Here the job is to retype the data word for word while leaving the pictures aside.

SOURCE MATERIAL START

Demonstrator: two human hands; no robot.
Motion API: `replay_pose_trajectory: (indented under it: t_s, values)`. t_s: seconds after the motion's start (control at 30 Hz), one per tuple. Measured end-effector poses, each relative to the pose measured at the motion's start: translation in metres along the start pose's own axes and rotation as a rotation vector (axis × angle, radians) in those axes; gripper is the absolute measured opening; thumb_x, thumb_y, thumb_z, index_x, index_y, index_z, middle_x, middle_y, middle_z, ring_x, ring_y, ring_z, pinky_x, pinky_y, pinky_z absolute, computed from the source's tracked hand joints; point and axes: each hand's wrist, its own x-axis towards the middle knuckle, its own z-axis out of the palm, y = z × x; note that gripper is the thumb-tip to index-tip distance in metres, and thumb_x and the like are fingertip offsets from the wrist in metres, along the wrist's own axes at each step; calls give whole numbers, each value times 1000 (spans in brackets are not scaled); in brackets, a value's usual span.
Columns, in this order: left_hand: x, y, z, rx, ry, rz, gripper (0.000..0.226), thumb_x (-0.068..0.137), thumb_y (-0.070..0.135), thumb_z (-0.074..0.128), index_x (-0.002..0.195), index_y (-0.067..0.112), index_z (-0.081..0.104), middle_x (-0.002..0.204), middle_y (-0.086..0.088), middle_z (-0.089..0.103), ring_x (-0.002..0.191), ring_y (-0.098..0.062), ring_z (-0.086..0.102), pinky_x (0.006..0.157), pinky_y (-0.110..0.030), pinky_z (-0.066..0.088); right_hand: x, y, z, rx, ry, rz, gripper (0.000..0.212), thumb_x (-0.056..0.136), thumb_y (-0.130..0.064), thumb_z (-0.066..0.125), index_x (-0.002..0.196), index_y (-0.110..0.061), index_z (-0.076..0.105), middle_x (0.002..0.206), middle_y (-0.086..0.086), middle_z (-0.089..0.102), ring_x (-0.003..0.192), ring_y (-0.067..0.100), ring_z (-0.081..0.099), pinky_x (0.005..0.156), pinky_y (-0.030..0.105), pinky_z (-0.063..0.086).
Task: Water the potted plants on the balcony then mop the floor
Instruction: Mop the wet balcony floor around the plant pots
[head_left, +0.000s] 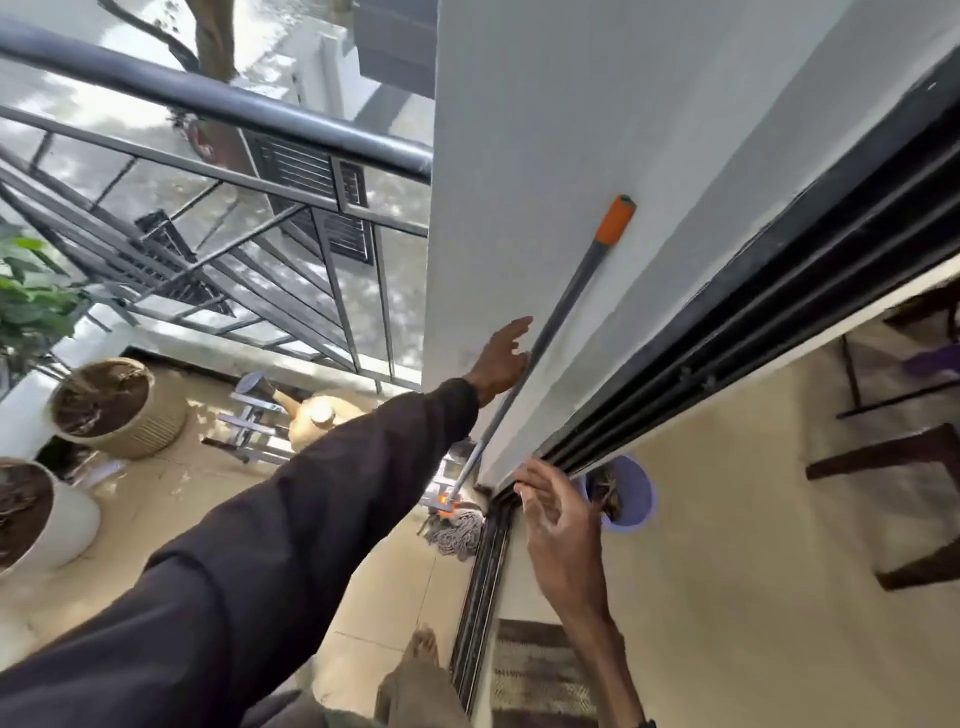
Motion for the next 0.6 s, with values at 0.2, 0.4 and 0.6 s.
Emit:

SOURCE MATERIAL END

TASK SOLUTION:
Demonstrator: two human hands; no robot.
Motion API: `replay_pose_trajectory: (indented under it: t_s, values)`. t_s: seconds after the motion's start (control at 30 Hz), one per tuple. Measured end-effector poses, each relative to the pose measured at the motion's start: translation in metres along the start pose's own axes and rotation as a rotation vector (axis × angle, radians) in those axes; gripper is the absolute measured opening; thumb_x, thumb_y, thumb_z, index_x, index_y, index_z, middle_x, middle_y, middle_z, ring_x, ring_y, ring_z, pinky_x, pinky_y, pinky_z absolute, computed from the source's tracked hand joints; point and axes: each hand's wrist, its own x-axis towards the middle knuckle, its own z-axis out of the palm, y = z × x; note that gripper is the thumb-tip to index-tip distance in metres, and thumb_x and the like are fingertip offsets from the wrist in metres, along the wrist's own axes at each step; calls give whole numbers, each value times 1000 (spans in brackets are not scaled); in brackets, a value's usual span.
Columns, in this order: left_hand: x, y, z, rx, ry, rz, gripper (0.000..0.226), thumb_x (-0.068..0.137), thumb_y (-0.070..0.135), thumb_z (-0.074..0.128), index_x (-0.002..0.195), index_y (-0.067..0.112), index_z (-0.081..0.104), middle_x (-0.002..0.204), middle_y (-0.086..0.088), middle_z (-0.089..0.103), ring_x (-0.002..0.191), ring_y (-0.098..0.062), ring_z (-0.086..0.102), pinky_x (0.006..0.157), pinky_y (-0.110..0.030), pinky_z (-0.066..0.088); right_hand: x, y, z, rx, ry, rz, gripper (0.000..0.212), thumb_x (-0.056..0.136), thumb_y (-0.130..0.064), thumb_z (-0.066..0.125), index_x (-0.002..0.196), index_y (-0.110..0.061), index_z (-0.076..0.105), middle_x (0.002..0.206), middle_y (-0.086..0.086), middle_z (-0.089..0.102), ring_x (-0.003..0.192), ring_y (-0.067..0.100), ring_z (-0.081..0.099), pinky_x (0.005..0.156), pinky_y (-0.030..0.105), pinky_z (-0.063..0.086).
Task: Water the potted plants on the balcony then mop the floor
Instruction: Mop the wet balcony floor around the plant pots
[head_left, +0.000s] 
Motion for the next 0.6 s, with values at 0.2, 0.4 and 0.6 s.
Emit:

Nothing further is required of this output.